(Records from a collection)
*** Block opens ***

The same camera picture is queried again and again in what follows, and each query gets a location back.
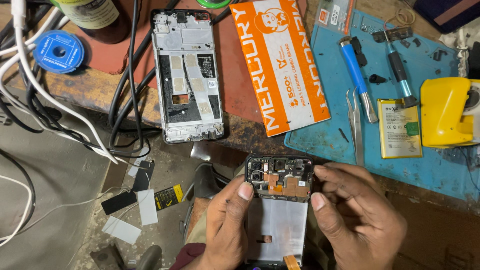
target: desoldering wick spool
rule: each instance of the desoldering wick spool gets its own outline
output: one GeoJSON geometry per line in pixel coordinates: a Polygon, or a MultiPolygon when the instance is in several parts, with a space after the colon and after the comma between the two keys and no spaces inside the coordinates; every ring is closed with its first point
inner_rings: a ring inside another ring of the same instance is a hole
{"type": "Polygon", "coordinates": [[[197,0],[198,4],[207,9],[221,9],[231,0],[197,0]]]}
{"type": "Polygon", "coordinates": [[[84,60],[84,47],[80,40],[63,30],[45,32],[35,40],[35,44],[33,57],[46,71],[69,73],[84,60]]]}

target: blue repair mat
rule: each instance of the blue repair mat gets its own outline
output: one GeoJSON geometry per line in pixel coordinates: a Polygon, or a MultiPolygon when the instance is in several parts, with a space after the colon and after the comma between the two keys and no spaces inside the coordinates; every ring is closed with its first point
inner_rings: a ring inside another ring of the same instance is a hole
{"type": "MultiPolygon", "coordinates": [[[[382,20],[354,11],[351,36],[358,37],[367,58],[367,65],[360,69],[377,113],[378,98],[402,98],[400,85],[388,62],[386,44],[376,43],[370,34],[382,29],[382,20]],[[371,84],[368,77],[372,74],[391,80],[379,85],[371,84]]],[[[342,37],[318,25],[313,28],[311,48],[332,119],[287,133],[285,145],[325,159],[356,164],[345,99],[346,91],[349,88],[353,90],[355,86],[338,44],[342,37]],[[342,137],[339,128],[349,143],[342,137]]],[[[408,49],[400,41],[394,41],[393,45],[404,61],[408,81],[416,98],[420,98],[420,86],[426,79],[458,76],[458,59],[453,49],[418,35],[406,41],[410,43],[408,49]],[[420,42],[418,47],[414,39],[420,42]],[[439,49],[445,51],[446,55],[443,53],[440,61],[435,61],[433,54],[439,49]]],[[[466,166],[466,157],[474,162],[476,147],[470,150],[422,147],[423,158],[382,159],[378,122],[367,123],[363,108],[360,110],[365,167],[369,171],[460,199],[478,200],[479,170],[474,170],[474,164],[466,166]]]]}

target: yellow label
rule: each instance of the yellow label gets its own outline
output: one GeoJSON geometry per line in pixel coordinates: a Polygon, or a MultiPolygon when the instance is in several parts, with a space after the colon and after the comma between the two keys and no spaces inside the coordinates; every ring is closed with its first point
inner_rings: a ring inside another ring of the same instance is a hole
{"type": "Polygon", "coordinates": [[[119,16],[112,0],[57,0],[57,3],[72,22],[86,29],[103,28],[119,16]]]}
{"type": "Polygon", "coordinates": [[[175,195],[177,195],[178,202],[181,202],[181,198],[183,197],[183,191],[181,190],[180,184],[176,184],[173,186],[173,190],[175,190],[175,195]]]}

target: blue screwdriver
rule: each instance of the blue screwdriver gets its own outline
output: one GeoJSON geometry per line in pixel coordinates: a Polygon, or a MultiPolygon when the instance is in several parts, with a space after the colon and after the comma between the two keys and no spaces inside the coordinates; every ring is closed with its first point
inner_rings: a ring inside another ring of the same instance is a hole
{"type": "Polygon", "coordinates": [[[351,37],[343,37],[339,41],[339,44],[342,46],[342,53],[347,61],[348,69],[350,70],[350,74],[353,78],[353,83],[357,87],[365,116],[367,117],[369,123],[375,123],[378,121],[377,114],[375,113],[372,102],[370,101],[370,96],[367,92],[367,86],[365,85],[365,81],[361,75],[360,66],[357,61],[357,57],[355,56],[353,46],[350,43],[351,40],[351,37]]]}

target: dark cloth
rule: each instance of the dark cloth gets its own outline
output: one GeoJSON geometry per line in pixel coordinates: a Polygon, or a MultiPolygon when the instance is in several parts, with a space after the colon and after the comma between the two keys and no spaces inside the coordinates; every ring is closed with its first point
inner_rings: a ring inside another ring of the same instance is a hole
{"type": "Polygon", "coordinates": [[[205,244],[202,243],[189,243],[184,245],[179,254],[177,260],[170,267],[170,270],[180,270],[185,265],[191,263],[196,257],[203,254],[205,251],[205,244]]]}

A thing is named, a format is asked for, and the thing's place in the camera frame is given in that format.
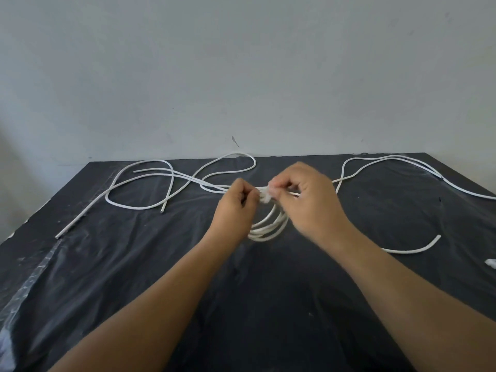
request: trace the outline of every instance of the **hand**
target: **hand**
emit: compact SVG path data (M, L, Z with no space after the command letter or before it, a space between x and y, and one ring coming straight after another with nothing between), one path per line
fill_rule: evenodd
M294 197L286 188L301 192ZM268 193L279 201L296 229L321 248L334 244L353 229L339 203L332 181L315 168L298 162L269 181Z
M236 179L220 199L208 232L238 245L250 232L259 201L257 188Z

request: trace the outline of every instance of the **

*** Block closes ***

**What to do:** Lines containing the word "outline" are to be tallied across the entries above; give only the resulting count.

**Solution to this task:** 7